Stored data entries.
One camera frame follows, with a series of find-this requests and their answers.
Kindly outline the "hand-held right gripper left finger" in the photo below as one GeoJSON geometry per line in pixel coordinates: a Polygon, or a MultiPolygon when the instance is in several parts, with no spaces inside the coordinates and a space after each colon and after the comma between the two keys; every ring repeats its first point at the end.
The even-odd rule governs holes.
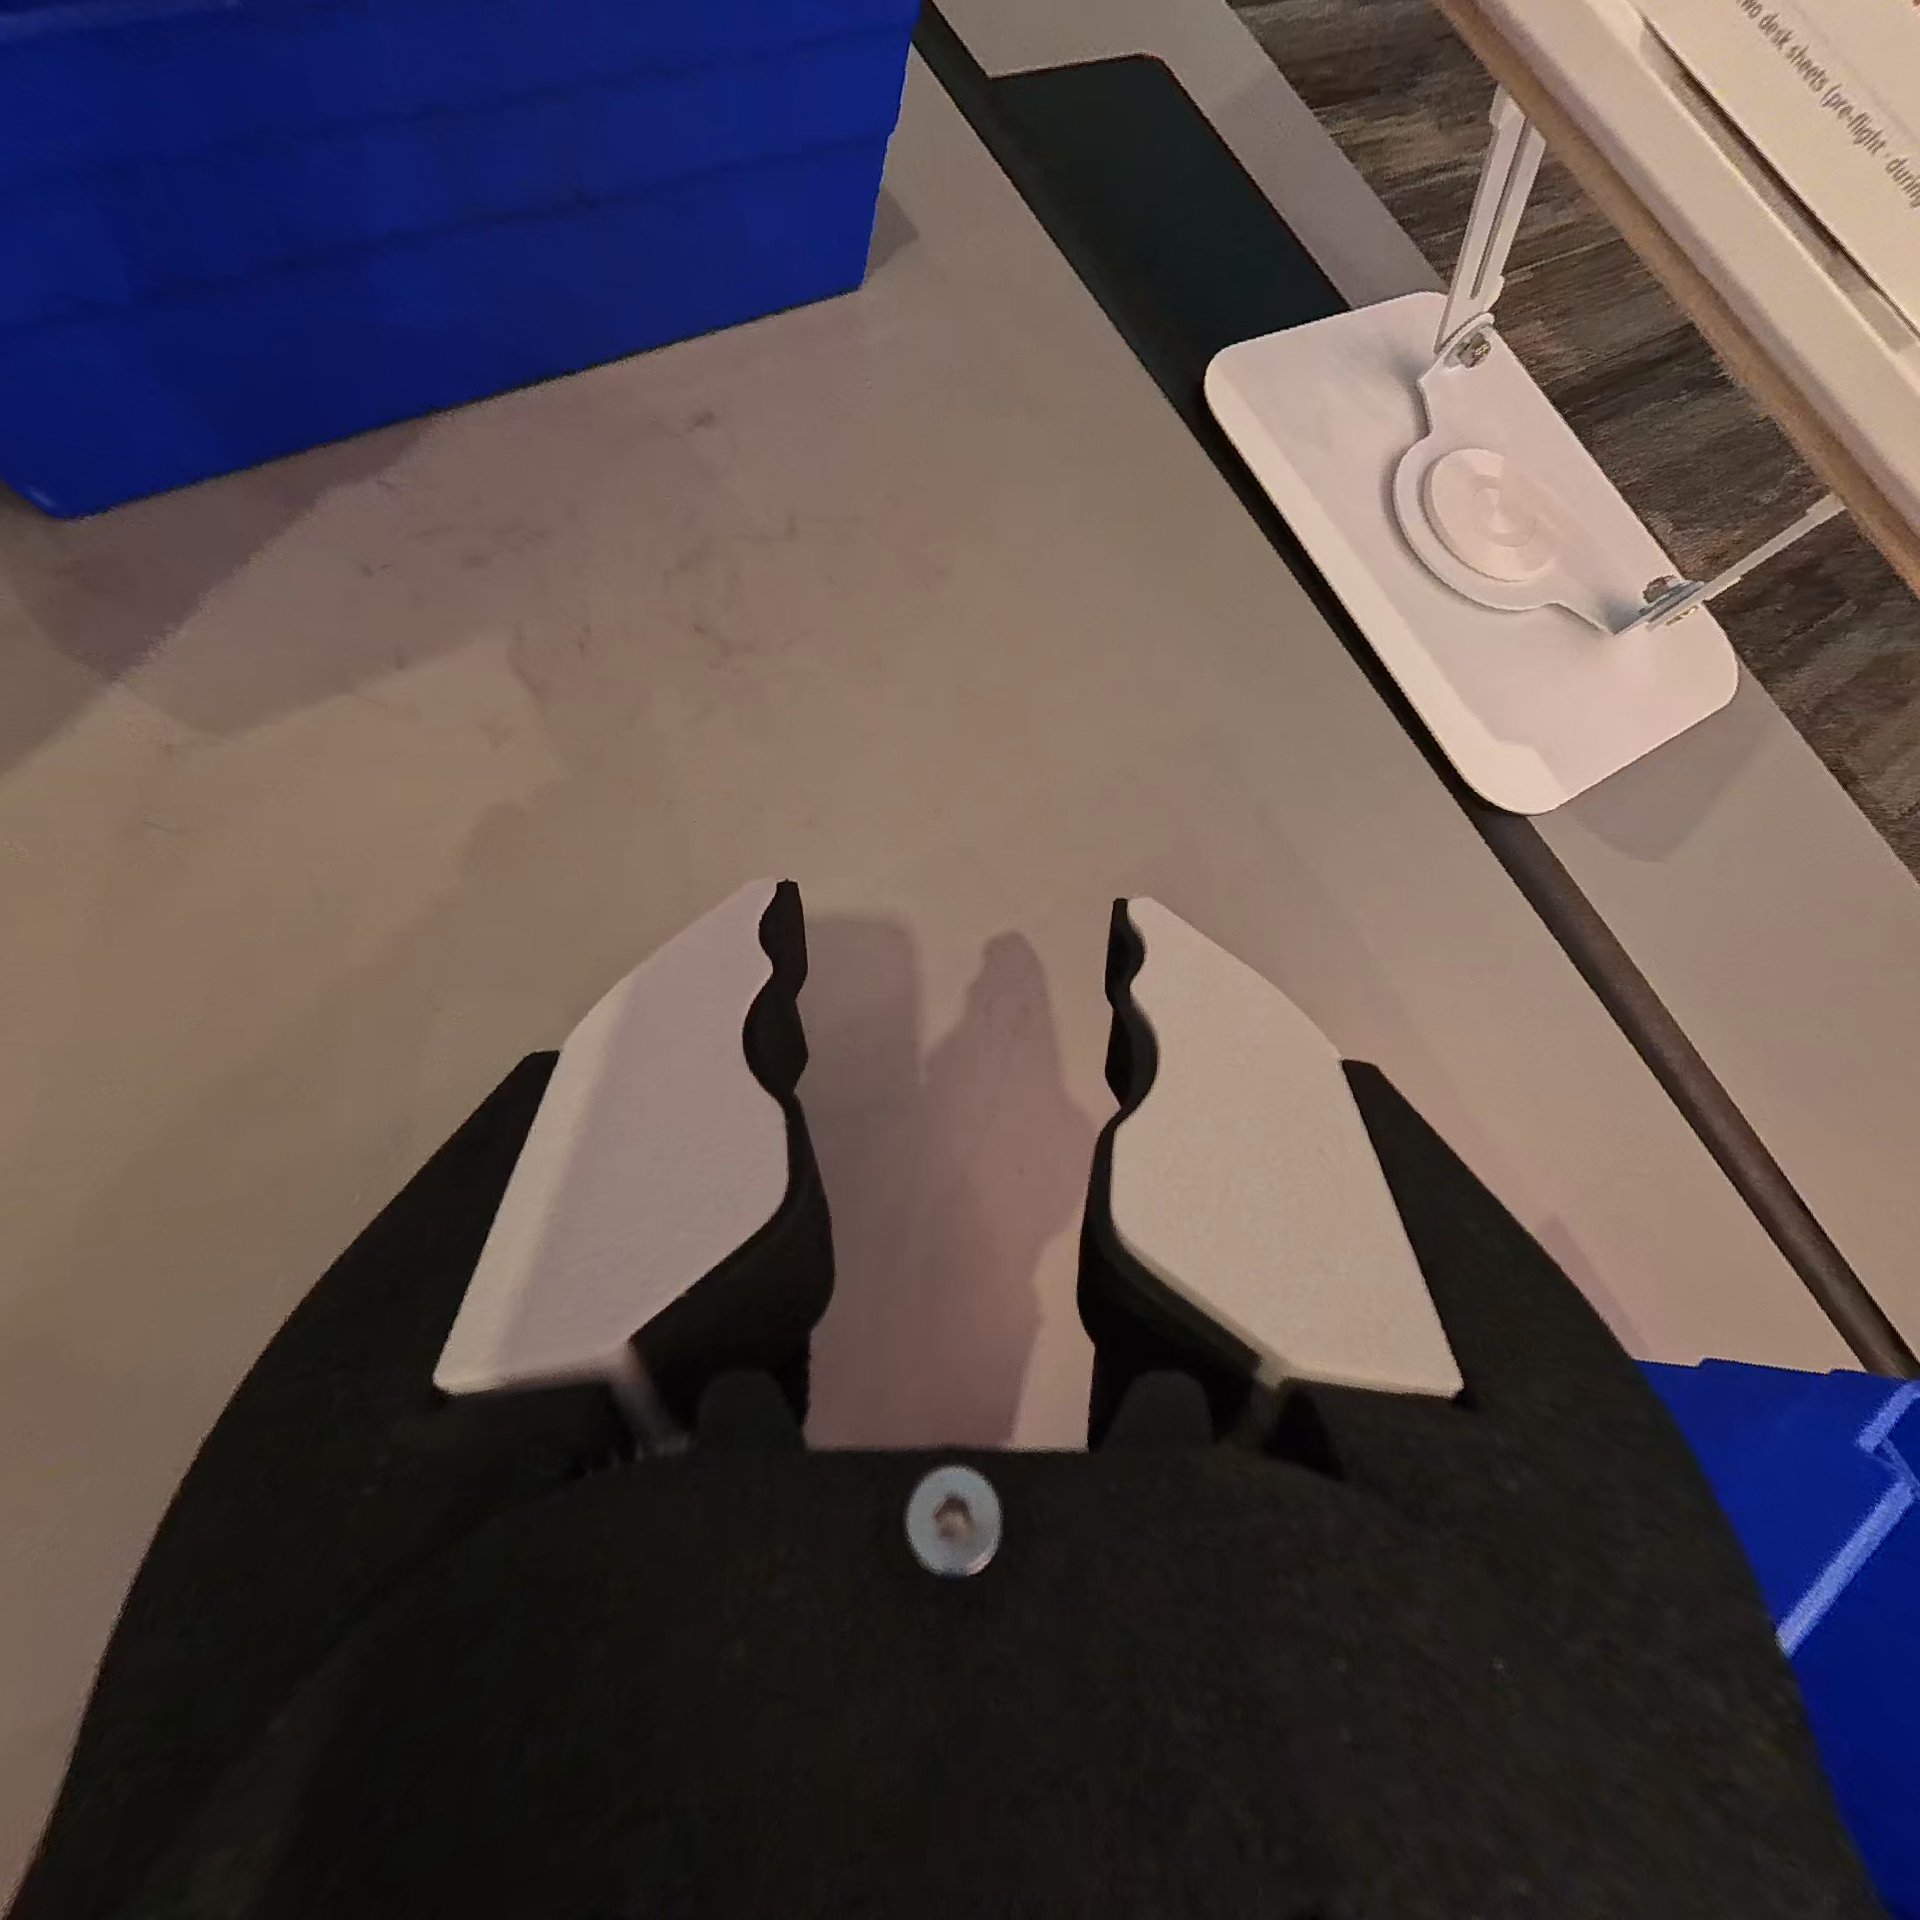
{"type": "Polygon", "coordinates": [[[800,1449],[832,1215],[800,1080],[800,886],[751,880],[560,1046],[433,1388],[596,1388],[644,1453],[800,1449]]]}

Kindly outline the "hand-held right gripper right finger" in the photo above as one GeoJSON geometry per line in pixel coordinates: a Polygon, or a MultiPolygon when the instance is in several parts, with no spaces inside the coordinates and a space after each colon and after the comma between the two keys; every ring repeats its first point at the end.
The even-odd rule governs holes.
{"type": "Polygon", "coordinates": [[[1441,1317],[1349,1065],[1277,984],[1148,895],[1110,908],[1112,1115],[1076,1256],[1087,1440],[1145,1375],[1186,1375],[1210,1432],[1290,1388],[1450,1404],[1441,1317]]]}

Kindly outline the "blue plastic bin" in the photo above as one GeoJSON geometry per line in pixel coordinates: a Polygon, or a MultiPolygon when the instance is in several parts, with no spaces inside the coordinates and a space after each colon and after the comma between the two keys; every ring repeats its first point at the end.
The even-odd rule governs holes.
{"type": "Polygon", "coordinates": [[[4,5],[4,484],[78,519],[856,287],[919,12],[4,5]]]}
{"type": "Polygon", "coordinates": [[[1839,1817],[1917,1915],[1917,1380],[1641,1364],[1733,1523],[1839,1817]]]}

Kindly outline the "white board stand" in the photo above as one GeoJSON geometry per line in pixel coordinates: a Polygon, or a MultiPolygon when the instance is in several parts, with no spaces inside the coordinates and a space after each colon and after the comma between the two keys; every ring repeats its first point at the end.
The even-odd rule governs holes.
{"type": "Polygon", "coordinates": [[[1462,782],[1540,816],[1733,702],[1706,604],[1834,519],[1821,495],[1710,581],[1669,571],[1494,305],[1544,139],[1498,89],[1445,294],[1214,355],[1210,419],[1462,782]]]}

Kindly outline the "black desk panel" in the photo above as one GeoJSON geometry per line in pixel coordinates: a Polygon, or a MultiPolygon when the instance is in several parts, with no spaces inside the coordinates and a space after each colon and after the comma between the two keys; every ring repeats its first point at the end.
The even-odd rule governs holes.
{"type": "Polygon", "coordinates": [[[1153,379],[1204,411],[1214,358],[1351,304],[1153,55],[985,79],[1072,260],[1153,379]]]}

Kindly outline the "instruction sheet board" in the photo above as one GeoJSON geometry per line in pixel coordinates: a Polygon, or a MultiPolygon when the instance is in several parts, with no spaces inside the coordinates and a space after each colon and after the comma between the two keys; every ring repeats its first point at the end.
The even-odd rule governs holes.
{"type": "Polygon", "coordinates": [[[1706,102],[1641,5],[1438,12],[1916,589],[1916,328],[1706,102]]]}

WHAT YOU SHOULD DO. Once you find the string "above" in a line of the records, copy that line.

FINISHED TASK.
Kindly outline the "hand-held right gripper right finger" in the photo above as one GeoJSON geometry per line in pixel coordinates: a Polygon, or a MultiPolygon when the instance is in several parts, with no spaces inside the coordinates and a space after each colon and after the comma between the two keys; every ring repeats its first point at the end.
Kindly outline the "blue plastic bin" in the photo above as one GeoJSON geometry per line in pixel coordinates: a Polygon, or a MultiPolygon when the instance is in several parts, with no spaces inside the coordinates and a space after each colon and after the comma between the two keys; every ring repeats its first point at the end.
Kindly outline the "white board stand" in the photo above as one GeoJSON geometry per line in pixel coordinates: a Polygon, or a MultiPolygon when the instance is in several parts, with no spaces inside the coordinates and a space after each colon and after the comma between the two keys; every ring repeats its first point at the end.
Kindly outline the "black desk panel" in the photo above as one GeoJSON geometry per line in pixel coordinates: a Polygon, or a MultiPolygon when the instance is in several parts, with no spaces inside the coordinates and a space after each colon and after the comma between the two keys; every ring repeats its first point at the end.
Kindly outline the "instruction sheet board" in the photo above as one GeoJSON geometry per line in pixel coordinates: a Polygon, or a MultiPolygon when the instance is in several parts, with no spaces inside the coordinates and a space after each colon and after the comma between the two keys; every ring repeats its first point at the end.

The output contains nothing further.